Take care of yourself, too,
No advice. Just sympathy. Sounds about like me and DH. He is in skilled nursing right now Thinks he is perfectly able to go home and doesn't know why I put him there and why I am keeping him there. I told him to talk to the doctor about it and he insists he never sees the doctor. It is ME that wants him there. He is also diabetic and they take good care of that and his meds. And no, right now I am not able to take care of all of that. He thinks we should get full time help and live at home. When I told him, that would be about $20,000 per month. He says I am lying to him and all we would need is someone to come in once or twice a day.
It goes on and on just like this post. Bobbie
You know, Bobbie, you're right - I immediately saw that the skilled nursing facility did a much better job than I could with my husband's diabetes care. That kind of good chronic health care is also something to consider as a positive.

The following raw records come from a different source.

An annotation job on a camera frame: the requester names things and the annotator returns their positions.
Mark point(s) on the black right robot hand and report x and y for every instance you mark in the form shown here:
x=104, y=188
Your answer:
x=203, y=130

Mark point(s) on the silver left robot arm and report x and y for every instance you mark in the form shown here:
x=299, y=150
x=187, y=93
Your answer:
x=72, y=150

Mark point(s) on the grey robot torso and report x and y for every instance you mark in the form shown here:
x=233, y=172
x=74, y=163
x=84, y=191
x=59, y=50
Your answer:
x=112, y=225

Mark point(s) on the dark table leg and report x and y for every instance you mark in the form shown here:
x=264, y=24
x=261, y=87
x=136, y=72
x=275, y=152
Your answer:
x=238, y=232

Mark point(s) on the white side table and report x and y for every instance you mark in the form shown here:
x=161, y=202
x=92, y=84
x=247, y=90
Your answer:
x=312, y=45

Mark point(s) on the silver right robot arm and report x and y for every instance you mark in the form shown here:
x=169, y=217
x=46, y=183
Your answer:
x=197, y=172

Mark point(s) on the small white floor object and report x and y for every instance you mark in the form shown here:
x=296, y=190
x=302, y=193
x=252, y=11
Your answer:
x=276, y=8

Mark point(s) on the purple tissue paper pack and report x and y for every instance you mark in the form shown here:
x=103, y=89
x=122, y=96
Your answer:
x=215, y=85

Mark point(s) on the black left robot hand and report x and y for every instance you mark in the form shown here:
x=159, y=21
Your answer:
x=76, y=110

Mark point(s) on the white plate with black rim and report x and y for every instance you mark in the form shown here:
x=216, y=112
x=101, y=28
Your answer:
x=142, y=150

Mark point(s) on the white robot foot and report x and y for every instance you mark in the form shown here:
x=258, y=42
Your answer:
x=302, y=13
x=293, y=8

I understand what you are saying.
Dear KrosKow Is privacy a concern for your LO? In what way would moving him be beneficial to you? In what ways would it be "better"?
The placement you have achieved sounds like it works excellently well! Sounds like they did a fine job during the recent emergency and treated YOU like family (and your dogs!) You specifically commented on times when LO felt comfortable there.

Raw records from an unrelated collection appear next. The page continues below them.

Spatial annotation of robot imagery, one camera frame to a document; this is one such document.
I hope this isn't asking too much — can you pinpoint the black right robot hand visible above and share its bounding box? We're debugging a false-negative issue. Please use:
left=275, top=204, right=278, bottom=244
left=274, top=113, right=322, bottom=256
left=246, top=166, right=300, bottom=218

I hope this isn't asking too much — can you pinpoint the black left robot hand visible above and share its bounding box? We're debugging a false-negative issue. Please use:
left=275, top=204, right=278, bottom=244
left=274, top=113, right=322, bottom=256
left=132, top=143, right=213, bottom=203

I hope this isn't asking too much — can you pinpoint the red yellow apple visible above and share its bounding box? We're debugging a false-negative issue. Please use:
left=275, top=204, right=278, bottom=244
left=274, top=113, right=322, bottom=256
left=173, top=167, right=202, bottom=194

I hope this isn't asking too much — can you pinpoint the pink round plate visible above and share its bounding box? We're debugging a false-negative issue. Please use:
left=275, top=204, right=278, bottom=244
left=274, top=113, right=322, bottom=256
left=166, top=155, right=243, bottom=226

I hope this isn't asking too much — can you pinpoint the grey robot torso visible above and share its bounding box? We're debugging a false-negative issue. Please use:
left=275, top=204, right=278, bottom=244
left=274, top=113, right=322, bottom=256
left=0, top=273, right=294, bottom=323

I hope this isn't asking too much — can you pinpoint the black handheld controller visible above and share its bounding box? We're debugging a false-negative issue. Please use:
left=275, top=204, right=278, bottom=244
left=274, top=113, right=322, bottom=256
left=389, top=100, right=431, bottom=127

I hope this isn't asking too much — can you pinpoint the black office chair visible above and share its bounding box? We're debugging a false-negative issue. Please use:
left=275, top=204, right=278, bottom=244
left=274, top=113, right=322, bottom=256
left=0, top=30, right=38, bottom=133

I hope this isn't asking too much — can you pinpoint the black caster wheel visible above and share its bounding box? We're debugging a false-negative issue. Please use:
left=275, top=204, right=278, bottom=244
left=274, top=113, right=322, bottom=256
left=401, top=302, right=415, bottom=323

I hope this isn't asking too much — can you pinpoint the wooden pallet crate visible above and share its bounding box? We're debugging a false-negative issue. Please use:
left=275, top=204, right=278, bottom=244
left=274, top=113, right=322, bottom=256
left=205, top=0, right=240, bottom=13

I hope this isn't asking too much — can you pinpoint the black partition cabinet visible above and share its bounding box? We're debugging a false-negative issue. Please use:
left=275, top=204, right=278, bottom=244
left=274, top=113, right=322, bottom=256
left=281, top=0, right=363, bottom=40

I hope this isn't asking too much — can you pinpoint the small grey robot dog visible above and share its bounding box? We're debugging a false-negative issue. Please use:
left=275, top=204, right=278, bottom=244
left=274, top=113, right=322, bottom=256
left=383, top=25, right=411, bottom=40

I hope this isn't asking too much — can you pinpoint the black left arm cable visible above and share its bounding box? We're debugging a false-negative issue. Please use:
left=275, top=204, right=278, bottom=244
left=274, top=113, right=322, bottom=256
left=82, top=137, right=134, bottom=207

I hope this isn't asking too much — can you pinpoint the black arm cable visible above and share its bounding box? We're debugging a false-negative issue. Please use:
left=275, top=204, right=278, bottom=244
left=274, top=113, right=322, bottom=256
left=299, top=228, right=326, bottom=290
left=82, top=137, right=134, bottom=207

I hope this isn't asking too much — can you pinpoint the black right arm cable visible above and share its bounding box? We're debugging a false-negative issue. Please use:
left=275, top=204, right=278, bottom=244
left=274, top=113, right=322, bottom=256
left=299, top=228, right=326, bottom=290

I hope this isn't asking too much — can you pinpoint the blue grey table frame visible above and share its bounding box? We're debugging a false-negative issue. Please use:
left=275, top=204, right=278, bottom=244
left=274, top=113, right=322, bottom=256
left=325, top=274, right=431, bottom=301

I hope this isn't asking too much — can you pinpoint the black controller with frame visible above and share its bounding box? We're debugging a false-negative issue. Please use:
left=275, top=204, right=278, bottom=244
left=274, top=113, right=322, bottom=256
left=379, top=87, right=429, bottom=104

For the times LO feels like a captive, does the facility make a difference?
One of the best suggestions offered here regularly: remember, as much a humanly possible, exude positivity.

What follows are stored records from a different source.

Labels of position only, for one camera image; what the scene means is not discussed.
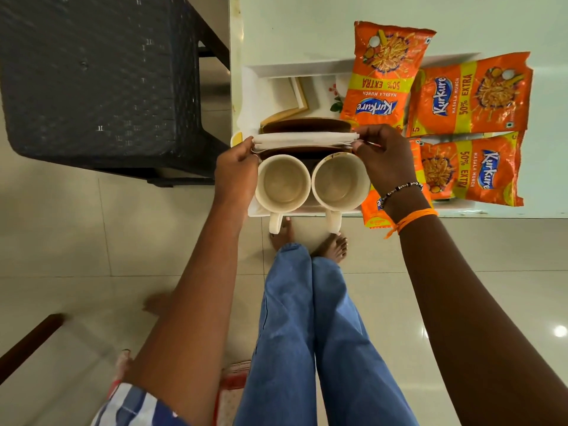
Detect person's right hand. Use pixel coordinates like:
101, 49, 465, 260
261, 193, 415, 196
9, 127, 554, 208
352, 124, 423, 198

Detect person's left hand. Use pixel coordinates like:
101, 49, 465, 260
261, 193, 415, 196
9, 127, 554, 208
214, 136, 263, 212

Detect white paper napkins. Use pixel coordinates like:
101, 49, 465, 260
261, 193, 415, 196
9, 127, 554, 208
252, 131, 360, 152

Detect person's right forearm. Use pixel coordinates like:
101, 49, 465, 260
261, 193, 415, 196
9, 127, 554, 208
381, 185, 568, 426

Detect person's left forearm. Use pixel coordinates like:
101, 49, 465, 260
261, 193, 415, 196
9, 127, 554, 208
123, 199, 254, 426

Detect white ceramic cup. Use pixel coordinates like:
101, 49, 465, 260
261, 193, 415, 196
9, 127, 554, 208
254, 154, 312, 235
311, 152, 371, 235

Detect dark brown plate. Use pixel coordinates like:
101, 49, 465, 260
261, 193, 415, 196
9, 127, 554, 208
257, 146, 353, 162
261, 118, 352, 134

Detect wooden framed white card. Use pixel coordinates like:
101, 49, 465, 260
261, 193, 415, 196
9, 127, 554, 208
260, 77, 309, 127

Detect white rectangular tray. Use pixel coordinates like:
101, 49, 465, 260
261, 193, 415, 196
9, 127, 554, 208
237, 52, 482, 218

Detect orange snack packet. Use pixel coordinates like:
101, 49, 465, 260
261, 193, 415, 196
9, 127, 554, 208
361, 138, 434, 229
407, 51, 533, 138
340, 20, 437, 132
419, 130, 525, 207

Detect orange thread wristband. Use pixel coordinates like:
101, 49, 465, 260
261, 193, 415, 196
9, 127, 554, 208
384, 208, 439, 239

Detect person's left foot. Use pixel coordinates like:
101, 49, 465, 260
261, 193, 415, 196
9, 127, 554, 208
269, 217, 296, 253

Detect person's foot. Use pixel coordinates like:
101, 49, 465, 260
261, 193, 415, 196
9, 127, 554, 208
310, 233, 348, 265
269, 217, 296, 253

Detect person's right foot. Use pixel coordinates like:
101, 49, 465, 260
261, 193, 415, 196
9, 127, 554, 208
310, 233, 348, 265

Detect black woven plastic chair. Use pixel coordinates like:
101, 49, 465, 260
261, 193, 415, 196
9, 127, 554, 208
0, 0, 232, 188

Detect blue jeans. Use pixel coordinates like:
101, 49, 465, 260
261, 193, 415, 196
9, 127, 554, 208
233, 242, 420, 426

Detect blue white striped sleeve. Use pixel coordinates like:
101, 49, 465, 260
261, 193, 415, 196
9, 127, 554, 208
91, 382, 190, 426

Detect dark brown wooden bar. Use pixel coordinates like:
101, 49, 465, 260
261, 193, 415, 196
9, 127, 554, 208
0, 313, 66, 386

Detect black white beaded bracelet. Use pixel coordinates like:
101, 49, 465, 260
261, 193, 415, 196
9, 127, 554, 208
380, 182, 424, 206

I have that 'truth telling' hang-up and replies can be a challenge "I'm sorry you feel that way. You are with me always in my heart... Let's talk to the Doctor and see what the medical strategy/situation/decision can tell us...."
No point, that I can discern for trying to dissuade LO from running away... PWD gonna do what PWD gonna do....
I am so grateful for the questions and answers that people bring to these boards!! The care and affection I feel for us and our families makes me, personally, feel closer to God in an intimate and affirming way. So, thank you and best wishes for your continued success! peace-out, Angel
Angel_Wolf, you have no idea how much clarity you've given me with your questions and comments. Privacy is less an issue to DH than to me. He sometimes complains that he'd like room for his lounge chair and a few other things, but moving him to a larger, or private room where he is would accommodate that. And it had not occurred to me that when he is adamant about coming home, being in a different facility won't change his mind. The staff where he is now are good people who genuinely care about him and I trust them to do what is best for him. I think my guilt about not bringing him home was pushing me to "pretty" up the situation so I would feel better, without really impacting him in a beneficial way. Thank you for opening my eyes so I can make the right decisions for the right reasons.